Aussi, voyez-le à l’Élysée, cet homme au regard d’aigle, aux résolutions rapides, à la pensée tenace et absolue ! Est-il l’homme de Toulon, de Lodi, des Pyramides, de Marengo, d’Austerlitz, d’Iéna et de Wagram ? Est-ce l’homme de Lutzen et de Bautzen ? Est-ce même l’homme de Montmirail et de Montereau ? Non, toute son énergie s’est usée dans ce miraculeux retour de l’île d’Elbe.

D’abord, il ne comprend rien à sa défaite.
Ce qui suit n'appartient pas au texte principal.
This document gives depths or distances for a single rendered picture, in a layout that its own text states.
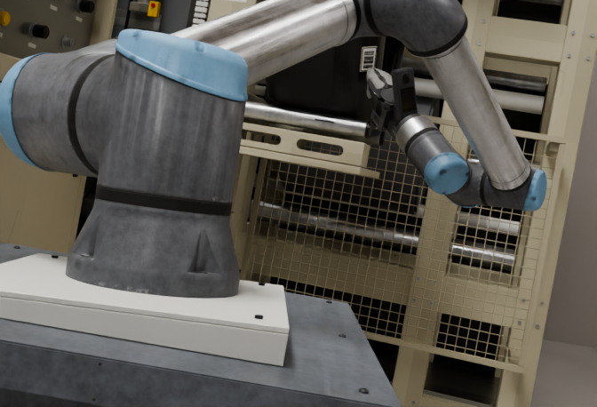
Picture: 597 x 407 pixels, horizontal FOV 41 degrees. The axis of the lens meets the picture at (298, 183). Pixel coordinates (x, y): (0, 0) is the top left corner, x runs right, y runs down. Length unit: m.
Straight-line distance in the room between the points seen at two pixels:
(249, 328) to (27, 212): 1.25
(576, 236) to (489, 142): 3.70
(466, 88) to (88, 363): 0.99
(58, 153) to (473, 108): 0.82
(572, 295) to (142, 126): 4.62
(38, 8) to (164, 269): 1.21
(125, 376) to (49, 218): 1.36
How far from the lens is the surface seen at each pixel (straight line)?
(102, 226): 0.86
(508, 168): 1.68
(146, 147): 0.84
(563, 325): 5.34
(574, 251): 5.29
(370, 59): 1.95
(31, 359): 0.70
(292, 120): 2.04
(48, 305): 0.76
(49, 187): 1.99
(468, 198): 1.82
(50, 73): 1.00
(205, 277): 0.84
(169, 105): 0.84
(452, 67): 1.45
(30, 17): 1.93
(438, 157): 1.72
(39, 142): 1.00
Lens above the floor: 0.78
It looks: 1 degrees down
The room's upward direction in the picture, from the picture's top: 10 degrees clockwise
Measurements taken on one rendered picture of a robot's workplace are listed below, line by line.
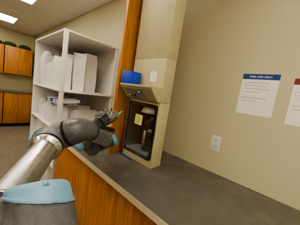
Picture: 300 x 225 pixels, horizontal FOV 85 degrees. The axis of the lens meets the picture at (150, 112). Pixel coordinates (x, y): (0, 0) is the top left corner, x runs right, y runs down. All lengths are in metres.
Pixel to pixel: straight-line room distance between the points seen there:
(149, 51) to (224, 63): 0.57
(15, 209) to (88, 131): 0.44
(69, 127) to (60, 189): 0.38
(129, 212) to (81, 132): 0.53
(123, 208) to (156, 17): 1.24
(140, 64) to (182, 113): 0.57
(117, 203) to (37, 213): 0.77
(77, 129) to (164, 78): 0.64
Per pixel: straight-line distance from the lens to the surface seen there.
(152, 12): 1.36
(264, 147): 1.32
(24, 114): 5.91
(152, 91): 1.04
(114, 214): 1.17
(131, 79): 1.19
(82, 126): 0.75
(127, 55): 1.38
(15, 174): 0.59
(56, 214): 0.38
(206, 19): 1.61
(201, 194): 1.08
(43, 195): 0.38
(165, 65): 1.13
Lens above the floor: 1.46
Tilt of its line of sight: 6 degrees down
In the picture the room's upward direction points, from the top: 9 degrees clockwise
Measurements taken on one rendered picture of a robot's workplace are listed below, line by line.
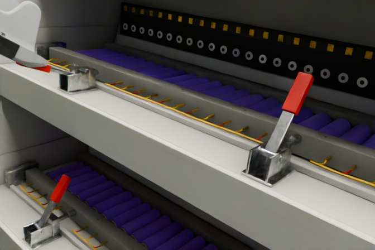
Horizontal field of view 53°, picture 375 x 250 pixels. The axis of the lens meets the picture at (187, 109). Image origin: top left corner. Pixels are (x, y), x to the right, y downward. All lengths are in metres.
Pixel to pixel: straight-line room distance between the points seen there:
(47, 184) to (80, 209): 0.08
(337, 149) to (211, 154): 0.11
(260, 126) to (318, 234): 0.12
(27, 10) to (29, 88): 0.15
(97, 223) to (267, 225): 0.28
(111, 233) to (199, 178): 0.21
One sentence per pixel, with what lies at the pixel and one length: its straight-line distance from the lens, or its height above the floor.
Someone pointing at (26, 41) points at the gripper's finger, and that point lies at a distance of 0.41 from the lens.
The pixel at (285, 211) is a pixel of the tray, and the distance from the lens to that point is 0.29.
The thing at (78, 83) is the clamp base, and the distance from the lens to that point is 0.47.
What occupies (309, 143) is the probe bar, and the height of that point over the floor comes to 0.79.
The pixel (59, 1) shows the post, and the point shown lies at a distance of 0.64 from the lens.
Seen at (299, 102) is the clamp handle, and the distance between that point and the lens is 0.31.
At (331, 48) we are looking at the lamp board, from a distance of 0.45.
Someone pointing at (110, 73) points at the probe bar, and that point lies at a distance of 0.50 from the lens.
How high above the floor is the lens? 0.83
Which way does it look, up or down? 7 degrees down
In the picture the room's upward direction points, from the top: 16 degrees clockwise
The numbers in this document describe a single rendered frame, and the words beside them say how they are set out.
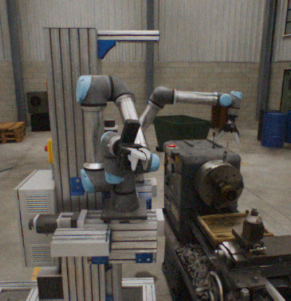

Sans cesse, à Sainte-Hélène, il revient sur cette journée, et remâche cette amère absinthe.

— Journée incompréhensible ! concours de fatalités inouïes ! Grouchy ! Ney ! d’Erlon ! Y a-t-il eu trahison ? y a-t-il eu malheur ?… Et, pourtant, tout ce qui tenait à l’habileté avait été accompli ; tout n’a manqué que quand tout avait réussi !

La Providence, sire !

— Singulière campagne ! murmure-t-il une autre fois, où, dans moins d’une semaine, j’ai vu s’échapper trois fois de mes mains le triomphe assuré de la France, et la fixation de ses destinées ! Sans la défection d’un traître, j’anéantissais les ennemis en ouvrant la campagne ; je les écrasais à Ligny, si ma gauche eût fait son devoir ; je les écrasais encore à Waterloo, si ma droite ne m’eût pas manqué.

Sire, la Providence !

Et une autre fois encore :

— Singulière défaite, où, malgré la plus horrible catastrophe, la gloire du vaincu n’a pas souffert, ni celle du vainqueur augmenté ! La mémoire de l’un survivra à sa destruction ; la mémoire de l’autre s’ensevelira peut-être dans son triomphe !

Non, sire, votre gloire n’a pas souffert, car vous luttiez contre la destinée. Ces vainqueurs qu’on a appelés Wellington, Bulow, Blücher, ces vainqueurs n’avaient que des masques d’hommes, et c’étaient des génies envoyés par le Très-Haut pour vous combattre.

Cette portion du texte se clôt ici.